*The problem*
Each record must be printed exactly as given.
------------------------------------
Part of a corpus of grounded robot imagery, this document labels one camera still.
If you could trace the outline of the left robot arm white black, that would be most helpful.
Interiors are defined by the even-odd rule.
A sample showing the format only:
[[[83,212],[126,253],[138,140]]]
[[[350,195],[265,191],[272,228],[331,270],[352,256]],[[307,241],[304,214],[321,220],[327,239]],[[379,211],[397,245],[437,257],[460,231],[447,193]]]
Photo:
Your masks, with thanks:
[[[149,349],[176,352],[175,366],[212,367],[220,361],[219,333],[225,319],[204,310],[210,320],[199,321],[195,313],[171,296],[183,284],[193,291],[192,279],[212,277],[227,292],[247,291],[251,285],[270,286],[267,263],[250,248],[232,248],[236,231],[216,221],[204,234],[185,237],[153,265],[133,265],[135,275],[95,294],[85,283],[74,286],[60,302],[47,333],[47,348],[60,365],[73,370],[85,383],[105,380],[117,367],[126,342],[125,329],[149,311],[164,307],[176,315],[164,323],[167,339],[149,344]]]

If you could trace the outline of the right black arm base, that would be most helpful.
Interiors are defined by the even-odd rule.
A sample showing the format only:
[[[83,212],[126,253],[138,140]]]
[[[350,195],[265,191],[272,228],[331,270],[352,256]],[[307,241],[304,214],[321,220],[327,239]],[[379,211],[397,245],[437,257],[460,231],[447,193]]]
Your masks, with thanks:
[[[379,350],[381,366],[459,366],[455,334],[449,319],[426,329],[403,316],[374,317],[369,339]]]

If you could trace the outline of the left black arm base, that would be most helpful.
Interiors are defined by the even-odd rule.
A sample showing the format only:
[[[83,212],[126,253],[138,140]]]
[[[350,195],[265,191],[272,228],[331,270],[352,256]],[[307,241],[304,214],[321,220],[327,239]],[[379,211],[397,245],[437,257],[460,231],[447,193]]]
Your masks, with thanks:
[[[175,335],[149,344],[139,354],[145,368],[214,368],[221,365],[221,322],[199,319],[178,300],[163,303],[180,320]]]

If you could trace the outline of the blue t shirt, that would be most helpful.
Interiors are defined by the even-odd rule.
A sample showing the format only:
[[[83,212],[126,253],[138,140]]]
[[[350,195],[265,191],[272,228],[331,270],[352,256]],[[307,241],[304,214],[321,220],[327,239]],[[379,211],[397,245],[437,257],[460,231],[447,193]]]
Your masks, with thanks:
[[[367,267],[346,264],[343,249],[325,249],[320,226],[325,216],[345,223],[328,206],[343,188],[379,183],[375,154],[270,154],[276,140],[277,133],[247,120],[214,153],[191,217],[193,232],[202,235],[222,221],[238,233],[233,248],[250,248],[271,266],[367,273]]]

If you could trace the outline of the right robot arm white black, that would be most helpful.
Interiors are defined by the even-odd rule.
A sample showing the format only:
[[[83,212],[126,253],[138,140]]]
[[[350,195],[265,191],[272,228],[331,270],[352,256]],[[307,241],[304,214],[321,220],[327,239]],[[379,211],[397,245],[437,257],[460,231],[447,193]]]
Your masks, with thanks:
------------------------------------
*Written solution*
Part of a corpus of grounded robot imagery, this document labels one camera still.
If you could trace the outline of the left robot arm white black, that would be most helpful.
Interiors are defined by the even-odd rule.
A sample showing the format only:
[[[83,212],[126,253],[138,140]]]
[[[350,195],[265,191],[272,228],[331,270],[352,256]],[[307,241],[304,214],[321,220],[327,239]],[[379,211],[397,245],[437,257],[460,231],[447,193]]]
Photo:
Your masks, with thanks:
[[[149,349],[176,352],[175,366],[212,367],[220,361],[219,333],[225,319],[204,310],[210,320],[199,321],[195,313],[171,296],[183,284],[193,291],[192,279],[212,277],[227,292],[247,291],[251,285],[270,286],[267,263],[250,248],[232,248],[236,231],[216,221],[204,234],[185,237],[153,265],[133,265],[135,275],[95,294],[85,283],[74,286],[60,302],[47,333],[47,348],[60,365],[73,370],[85,383],[105,380],[117,367],[126,342],[125,329],[149,311],[164,307],[176,315],[164,323],[167,339],[149,344]]]

If you could trace the outline of the right black arm base, that would be most helpful.
Interiors are defined by the even-odd rule.
A sample showing the format only:
[[[83,212],[126,253],[138,140]]]
[[[350,195],[265,191],[272,228],[331,270],[352,256]],[[307,241],[304,214],[321,220],[327,239]],[[379,211],[397,245],[437,257],[460,231],[447,193]]]
Your masks, with thanks:
[[[379,350],[381,366],[459,366],[455,334],[449,319],[426,329],[403,316],[374,317],[369,339]]]

If you could trace the outline of the left black arm base, that would be most helpful.
Interiors are defined by the even-odd rule.
A sample showing the format only:
[[[83,212],[126,253],[138,140]]]
[[[350,195],[265,191],[272,228],[331,270],[352,256]],[[307,241],[304,214],[321,220],[327,239]],[[379,211],[397,245],[437,257],[460,231],[447,193]]]
Your masks, with thanks:
[[[175,335],[149,344],[139,354],[145,368],[214,368],[221,365],[221,322],[199,319],[178,300],[163,303],[180,320]]]

If you could trace the outline of the blue t shirt, that would be most helpful.
Interiors are defined by the even-odd rule.
A sample showing the format only:
[[[83,212],[126,253],[138,140]]]
[[[350,195],[265,191],[272,228],[331,270],[352,256]],[[307,241],[304,214],[321,220],[327,239]],[[379,211],[397,245],[437,257],[460,231],[447,193]]]
Your masks, with thanks:
[[[367,267],[346,264],[343,249],[325,249],[320,226],[325,216],[345,223],[328,206],[343,188],[379,183],[375,154],[270,154],[276,140],[277,133],[247,120],[214,153],[191,217],[193,232],[202,235],[222,221],[238,233],[233,248],[250,248],[271,266],[367,273]]]

If you could trace the outline of the right robot arm white black, that would be most helpful.
Interiors are defined by the even-odd rule.
A sample showing the format only:
[[[83,212],[126,253],[138,140]]]
[[[350,195],[265,191],[272,228],[331,270],[352,256]],[[307,241],[304,214],[321,220],[327,239]],[[379,211],[397,245],[437,257],[460,231],[447,193]]]
Your masks, with thanks:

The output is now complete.